As I've mentioned before, I am a lifelong fan of Louis L'amour. I have read ALL of his books, which are mostly westerns, and include a few works of historical fiction from other time periods. I'll talk about those in just a bit.
But first, I want to recommend his sort-of-autobiography, which basically illustrates my premise. He was an unschooler before unschooling had a name. This is from the cover:
"...his decision to leave school at fifteen. While his contemporaries attended high school, L'Amour skinned cattle in Texas, worked as a circus roustabout and a mine caretaker, won small-town prize-fighting exhibitions, hoboed across Texas on the Southern Pacific, and shipped out to the West Indies, England, and Singapore as a merchant seaman. Wherever he wandered, his pockets were always bulging with books."
If you've read his books, you know with what detail he describes locations, geography, people, and historical fact. Every full-length novel includes a map. You KNOW when reading that he actually walked the places he describes. His westerns make you feel like you're there. He was self-taught, and experienced. And he had a real knack for storytelling. Combine those qualities and you have the makings of an award-winning writer.
Of course, I have been sold on his books for years.
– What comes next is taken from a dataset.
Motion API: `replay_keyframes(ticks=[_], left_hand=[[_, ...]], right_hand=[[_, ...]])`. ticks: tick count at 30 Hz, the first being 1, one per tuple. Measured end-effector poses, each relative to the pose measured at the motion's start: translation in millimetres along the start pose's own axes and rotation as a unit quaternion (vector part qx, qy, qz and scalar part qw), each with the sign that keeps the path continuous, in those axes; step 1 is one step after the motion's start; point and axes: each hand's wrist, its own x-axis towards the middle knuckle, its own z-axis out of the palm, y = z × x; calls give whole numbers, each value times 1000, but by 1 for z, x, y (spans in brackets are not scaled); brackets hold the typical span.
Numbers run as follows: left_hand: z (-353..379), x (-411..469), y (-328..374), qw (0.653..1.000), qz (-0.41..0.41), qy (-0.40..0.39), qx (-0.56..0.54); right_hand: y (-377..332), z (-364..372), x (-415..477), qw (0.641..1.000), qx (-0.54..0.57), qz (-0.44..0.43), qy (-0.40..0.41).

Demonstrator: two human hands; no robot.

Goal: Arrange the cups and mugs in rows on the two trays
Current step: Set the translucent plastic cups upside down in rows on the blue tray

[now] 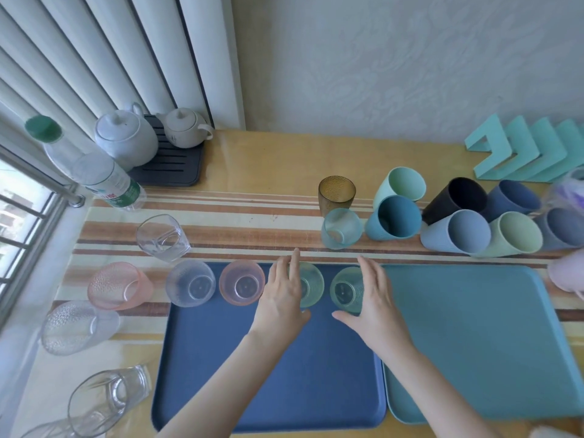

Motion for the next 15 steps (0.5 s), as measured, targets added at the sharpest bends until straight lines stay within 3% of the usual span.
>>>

But when I picked up his book Education of a Wandering Man, as a homeschool parent, I was fascinated!
Here are just a few quotes by L'Amour:
The idea of education has been so tied to schools, universities, and professors that many assume there is no other way, but education is available to anyone within reach of a library, a post office, or even a newsstand. No matter how much I admire our schools, I know that no university exists that can provide an education; what a university can provide is an outline, to give the learner direction and guidance. The rest one has to do for oneself. Education should provide the tools for a widening and deepening of life, for increased appreciation for all one sees or experiences. It should equip a person to live well, to understand what is happening about him, for to live life well one must live with awareness. No one can "get" an education, for of necessity education is a continuing process. If it does nothing else, it should provide students with the tools for learning, acquaint them with methods of study and research, methods of pursuing an idea. We can only hope they come upon an idea they wish to pursue. It is consistently reiterated that education begins in the home, as indeed it does, but what is often forgotten is that morality begins in the home also. My own education, which is the one I know most about, has been haphazard, a hit and miss affair that was and continues to be thoroughly delightful. I do know that when I was in the fifth grade my father told me he would give me a three-volume History of the World if I would read it. For the next few months, when my father came home, I would sit on his knee and tell him what I had read during the day. This is all from Chapter 1! I think you see now the incredible story that is about to begin with his life. When L'Amour finally settled down to write books, they were amazing! Some may ask, "How did he get by without English I and II? He didn't stay in school long enough to write a research paper, or learn Advanced World History!" The incredible point to be made here is that learning doesn't just happen in a school room.
"...school was interfering with my education."
Anyone interested in education should read this book. Teachers, college professors, superintendents, and parents will benefit from this incredible story of an out-of-the-box type of education (know in the homeschool community as "unschooling").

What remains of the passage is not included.